(DATA EXTRACT begins)
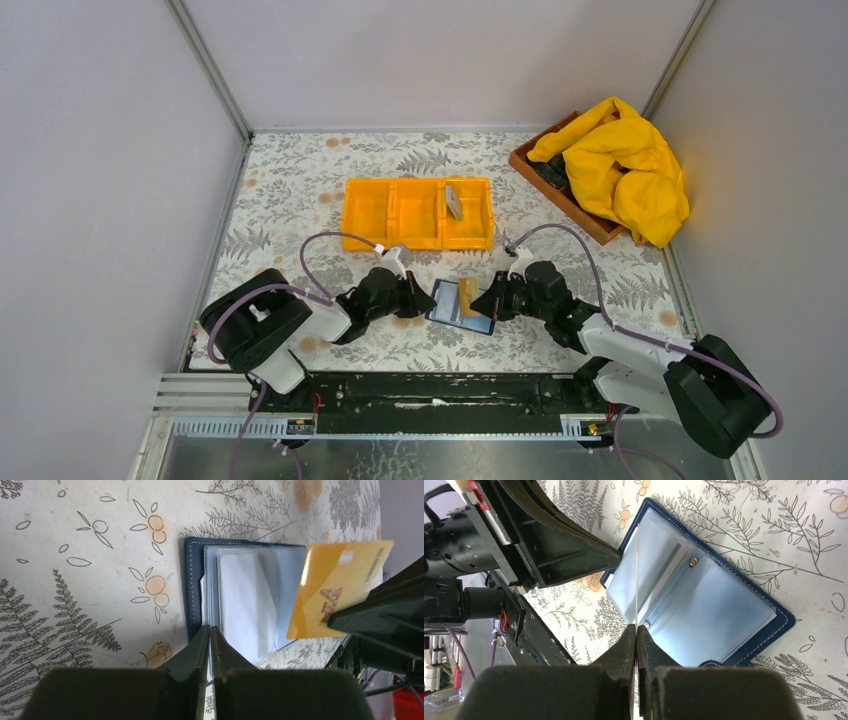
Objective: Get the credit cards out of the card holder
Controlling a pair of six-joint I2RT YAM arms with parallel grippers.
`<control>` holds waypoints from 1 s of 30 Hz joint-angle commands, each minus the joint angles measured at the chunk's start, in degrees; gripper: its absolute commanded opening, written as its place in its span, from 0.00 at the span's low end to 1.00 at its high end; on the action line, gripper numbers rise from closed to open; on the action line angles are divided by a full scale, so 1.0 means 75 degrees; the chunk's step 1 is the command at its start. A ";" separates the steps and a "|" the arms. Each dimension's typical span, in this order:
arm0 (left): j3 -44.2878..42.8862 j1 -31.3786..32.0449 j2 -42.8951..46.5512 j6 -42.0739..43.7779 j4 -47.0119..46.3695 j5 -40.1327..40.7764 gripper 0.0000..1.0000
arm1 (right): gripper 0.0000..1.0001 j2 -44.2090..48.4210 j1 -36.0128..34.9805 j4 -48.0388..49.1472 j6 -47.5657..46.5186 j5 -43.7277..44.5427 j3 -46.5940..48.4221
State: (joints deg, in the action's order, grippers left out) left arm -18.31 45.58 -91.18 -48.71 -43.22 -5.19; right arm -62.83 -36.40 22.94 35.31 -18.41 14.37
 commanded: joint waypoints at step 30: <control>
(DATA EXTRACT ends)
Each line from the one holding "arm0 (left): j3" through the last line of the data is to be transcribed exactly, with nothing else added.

SOLUTION TO THIS PROBLEM -
arm0 (left): j3 -44.2878..42.8862 j1 -31.3786..32.0449 j2 -42.8951..46.5512 j6 -42.0739..43.7779 j4 -47.0119..46.3695 j5 -40.1327..40.7764 gripper 0.0000..1.0000
arm1 (right): gripper 0.0000..1.0001 j2 -44.2090..48.4210 j1 -36.0128..34.9805 j4 -48.0388..49.1472 j6 -47.5657..46.5186 j5 -43.7277..44.5427 j3 -46.5940..48.4221
State: (joints deg, in the action's order, grippers left out) left arm -18.31 45.58 -91.18 -48.71 -43.22 -5.19; right arm -62.83 -36.40 22.94 35.31 -18.41 14.37
 commanded: joint waypoints at step 30: <control>

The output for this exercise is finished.